Stored data entries
-.-.-

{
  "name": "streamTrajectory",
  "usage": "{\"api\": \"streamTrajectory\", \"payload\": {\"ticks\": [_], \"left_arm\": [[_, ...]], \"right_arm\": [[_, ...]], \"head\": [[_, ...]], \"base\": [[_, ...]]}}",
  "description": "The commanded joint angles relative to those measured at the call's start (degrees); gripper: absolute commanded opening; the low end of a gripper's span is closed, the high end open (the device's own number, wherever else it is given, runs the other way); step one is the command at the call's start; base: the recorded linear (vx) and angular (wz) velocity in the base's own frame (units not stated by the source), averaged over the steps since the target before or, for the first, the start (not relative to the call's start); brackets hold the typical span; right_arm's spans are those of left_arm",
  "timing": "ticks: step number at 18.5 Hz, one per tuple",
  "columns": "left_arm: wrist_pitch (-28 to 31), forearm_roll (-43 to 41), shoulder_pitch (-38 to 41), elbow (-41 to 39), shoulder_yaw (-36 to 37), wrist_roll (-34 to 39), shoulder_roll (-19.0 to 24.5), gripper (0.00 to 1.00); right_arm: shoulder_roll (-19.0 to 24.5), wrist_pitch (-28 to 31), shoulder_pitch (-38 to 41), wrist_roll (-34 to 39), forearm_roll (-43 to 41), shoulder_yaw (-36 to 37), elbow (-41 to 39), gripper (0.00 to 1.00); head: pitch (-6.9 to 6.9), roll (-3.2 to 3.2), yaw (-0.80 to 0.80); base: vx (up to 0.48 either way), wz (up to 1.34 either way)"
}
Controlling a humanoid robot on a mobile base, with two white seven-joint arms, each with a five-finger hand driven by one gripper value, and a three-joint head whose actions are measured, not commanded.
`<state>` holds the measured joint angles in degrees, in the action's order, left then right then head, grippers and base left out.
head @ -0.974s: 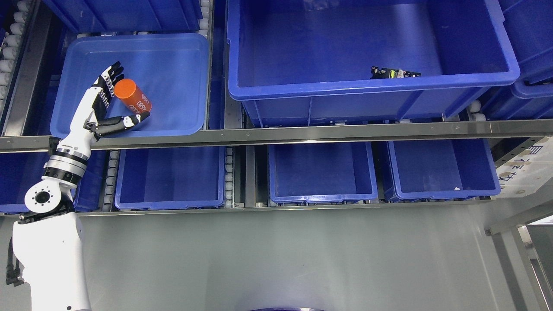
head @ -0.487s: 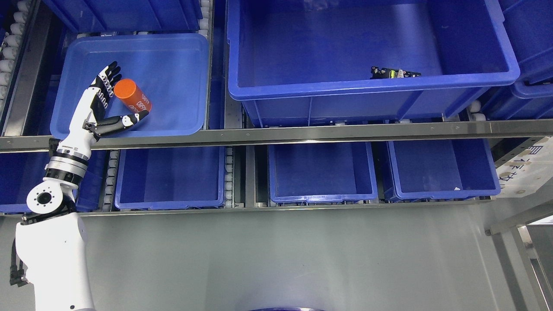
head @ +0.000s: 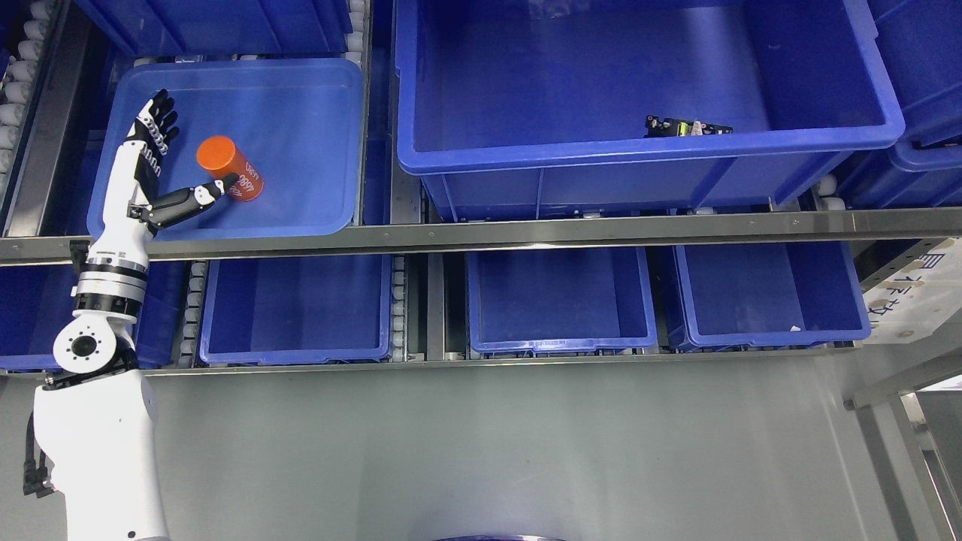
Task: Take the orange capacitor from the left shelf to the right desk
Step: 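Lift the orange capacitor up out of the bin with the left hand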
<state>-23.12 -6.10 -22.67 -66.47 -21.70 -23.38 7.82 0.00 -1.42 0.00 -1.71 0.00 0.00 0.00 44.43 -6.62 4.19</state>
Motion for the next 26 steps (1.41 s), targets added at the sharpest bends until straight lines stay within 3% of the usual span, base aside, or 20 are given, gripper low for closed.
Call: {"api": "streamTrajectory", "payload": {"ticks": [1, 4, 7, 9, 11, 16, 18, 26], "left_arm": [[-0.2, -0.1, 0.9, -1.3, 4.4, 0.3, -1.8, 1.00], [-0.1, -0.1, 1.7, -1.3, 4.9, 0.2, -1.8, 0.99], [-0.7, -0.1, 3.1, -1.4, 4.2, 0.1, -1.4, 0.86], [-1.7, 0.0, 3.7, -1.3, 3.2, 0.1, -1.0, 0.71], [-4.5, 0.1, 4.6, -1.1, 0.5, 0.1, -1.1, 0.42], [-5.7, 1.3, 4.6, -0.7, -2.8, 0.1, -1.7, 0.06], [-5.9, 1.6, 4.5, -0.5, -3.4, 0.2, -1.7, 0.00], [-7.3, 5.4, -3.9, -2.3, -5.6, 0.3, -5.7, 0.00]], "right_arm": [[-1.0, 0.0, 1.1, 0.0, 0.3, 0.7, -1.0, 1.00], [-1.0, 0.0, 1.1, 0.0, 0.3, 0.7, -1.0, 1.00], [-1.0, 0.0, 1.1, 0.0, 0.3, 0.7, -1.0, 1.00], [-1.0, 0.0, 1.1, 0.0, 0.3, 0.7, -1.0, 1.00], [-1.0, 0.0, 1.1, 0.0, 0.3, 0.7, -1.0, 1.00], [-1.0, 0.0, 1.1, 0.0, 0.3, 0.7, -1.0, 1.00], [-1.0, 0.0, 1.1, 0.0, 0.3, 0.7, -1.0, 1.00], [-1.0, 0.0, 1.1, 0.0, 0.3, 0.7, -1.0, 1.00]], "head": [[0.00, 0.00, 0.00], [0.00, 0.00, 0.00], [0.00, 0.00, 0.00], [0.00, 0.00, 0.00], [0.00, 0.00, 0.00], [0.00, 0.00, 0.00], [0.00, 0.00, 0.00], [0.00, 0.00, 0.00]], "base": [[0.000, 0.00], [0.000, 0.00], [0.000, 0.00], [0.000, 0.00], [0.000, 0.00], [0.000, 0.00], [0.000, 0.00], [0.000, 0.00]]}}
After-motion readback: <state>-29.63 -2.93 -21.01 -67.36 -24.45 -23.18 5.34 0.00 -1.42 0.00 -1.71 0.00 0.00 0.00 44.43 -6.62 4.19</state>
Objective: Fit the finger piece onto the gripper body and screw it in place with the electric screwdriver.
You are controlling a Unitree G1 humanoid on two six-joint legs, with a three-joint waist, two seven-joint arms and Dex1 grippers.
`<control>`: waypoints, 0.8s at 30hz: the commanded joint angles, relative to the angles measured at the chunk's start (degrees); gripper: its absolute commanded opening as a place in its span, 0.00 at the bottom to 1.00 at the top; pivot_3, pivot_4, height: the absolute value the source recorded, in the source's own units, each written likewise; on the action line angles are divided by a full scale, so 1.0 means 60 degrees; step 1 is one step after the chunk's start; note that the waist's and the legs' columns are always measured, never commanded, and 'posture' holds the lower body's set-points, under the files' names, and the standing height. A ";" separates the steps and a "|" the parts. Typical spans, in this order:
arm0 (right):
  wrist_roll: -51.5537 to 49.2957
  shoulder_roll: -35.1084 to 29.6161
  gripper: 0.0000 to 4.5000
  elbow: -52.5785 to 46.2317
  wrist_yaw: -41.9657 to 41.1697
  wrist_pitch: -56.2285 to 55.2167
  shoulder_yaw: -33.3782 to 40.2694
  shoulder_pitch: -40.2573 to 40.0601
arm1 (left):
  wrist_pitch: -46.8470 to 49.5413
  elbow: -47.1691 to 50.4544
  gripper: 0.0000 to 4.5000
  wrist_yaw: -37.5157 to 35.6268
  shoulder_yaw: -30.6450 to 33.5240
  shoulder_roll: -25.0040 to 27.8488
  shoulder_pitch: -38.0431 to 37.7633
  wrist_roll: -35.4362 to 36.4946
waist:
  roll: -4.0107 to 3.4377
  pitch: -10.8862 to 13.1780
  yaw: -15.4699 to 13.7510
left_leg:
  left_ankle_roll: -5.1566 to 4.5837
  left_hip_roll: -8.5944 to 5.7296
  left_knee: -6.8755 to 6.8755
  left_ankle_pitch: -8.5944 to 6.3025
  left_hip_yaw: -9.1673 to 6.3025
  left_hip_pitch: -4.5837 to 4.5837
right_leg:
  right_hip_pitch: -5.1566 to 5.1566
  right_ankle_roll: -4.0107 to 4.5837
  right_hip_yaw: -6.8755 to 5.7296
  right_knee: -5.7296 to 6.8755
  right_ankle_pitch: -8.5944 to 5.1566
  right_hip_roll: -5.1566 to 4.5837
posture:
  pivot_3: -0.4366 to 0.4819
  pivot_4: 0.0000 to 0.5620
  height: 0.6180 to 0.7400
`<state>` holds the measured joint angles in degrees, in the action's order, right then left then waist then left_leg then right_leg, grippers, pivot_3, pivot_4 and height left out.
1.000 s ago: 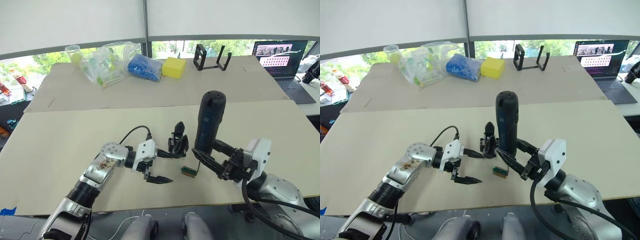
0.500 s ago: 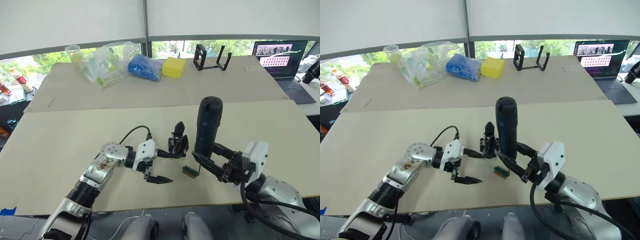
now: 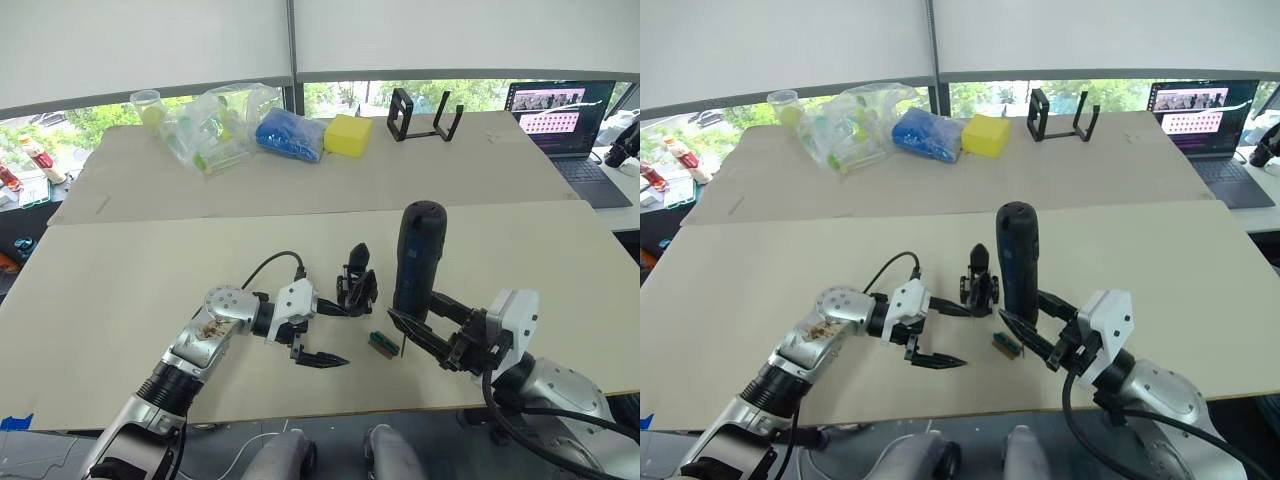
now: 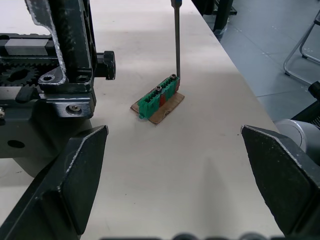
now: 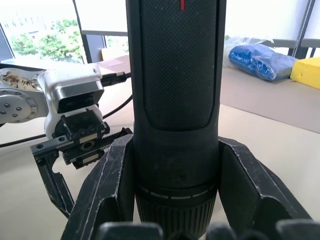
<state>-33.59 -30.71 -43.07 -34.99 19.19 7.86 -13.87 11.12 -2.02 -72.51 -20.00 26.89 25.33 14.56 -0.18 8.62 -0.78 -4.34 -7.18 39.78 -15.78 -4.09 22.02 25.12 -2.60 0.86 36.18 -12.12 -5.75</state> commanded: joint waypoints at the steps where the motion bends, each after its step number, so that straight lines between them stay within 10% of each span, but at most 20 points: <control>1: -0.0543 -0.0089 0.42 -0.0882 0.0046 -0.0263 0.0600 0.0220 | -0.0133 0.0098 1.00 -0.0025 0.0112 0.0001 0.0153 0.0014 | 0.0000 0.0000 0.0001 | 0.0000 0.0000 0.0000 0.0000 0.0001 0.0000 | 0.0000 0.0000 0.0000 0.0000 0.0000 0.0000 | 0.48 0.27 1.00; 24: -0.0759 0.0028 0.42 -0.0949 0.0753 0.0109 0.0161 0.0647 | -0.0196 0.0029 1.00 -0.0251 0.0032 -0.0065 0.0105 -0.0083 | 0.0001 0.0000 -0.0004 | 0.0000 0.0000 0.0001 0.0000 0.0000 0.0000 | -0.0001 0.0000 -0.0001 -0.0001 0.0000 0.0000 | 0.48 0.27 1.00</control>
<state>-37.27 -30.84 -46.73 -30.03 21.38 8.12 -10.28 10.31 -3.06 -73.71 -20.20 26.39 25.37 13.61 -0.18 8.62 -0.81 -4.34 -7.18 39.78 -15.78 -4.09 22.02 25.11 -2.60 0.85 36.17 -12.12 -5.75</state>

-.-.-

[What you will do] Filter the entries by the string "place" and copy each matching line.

[Your solution]
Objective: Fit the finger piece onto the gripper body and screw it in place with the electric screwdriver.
`<control>`: waypoints, 0.8s at 30hz: the commanded joint angles, relative to the angles measured at the chunk's start (degrees); gripper: its absolute commanded opening as a place in its span, 0.00 at the bottom to 1.00 at the top; pivot_3, pivot_4, height: the absolute value the source recorded, in the source's own units, each written likewise; on the action line angles are divided by a full scale, so 1.0 means 60 degrees; step 1 is one step after the chunk's start; note that the waist's and the legs' columns are always measured, never commanded, and 'posture' holds the lower body's set-points, under the files' names, and the standing height. A ";" separates the steps and a "|" the parts. Typical spans, in this order:

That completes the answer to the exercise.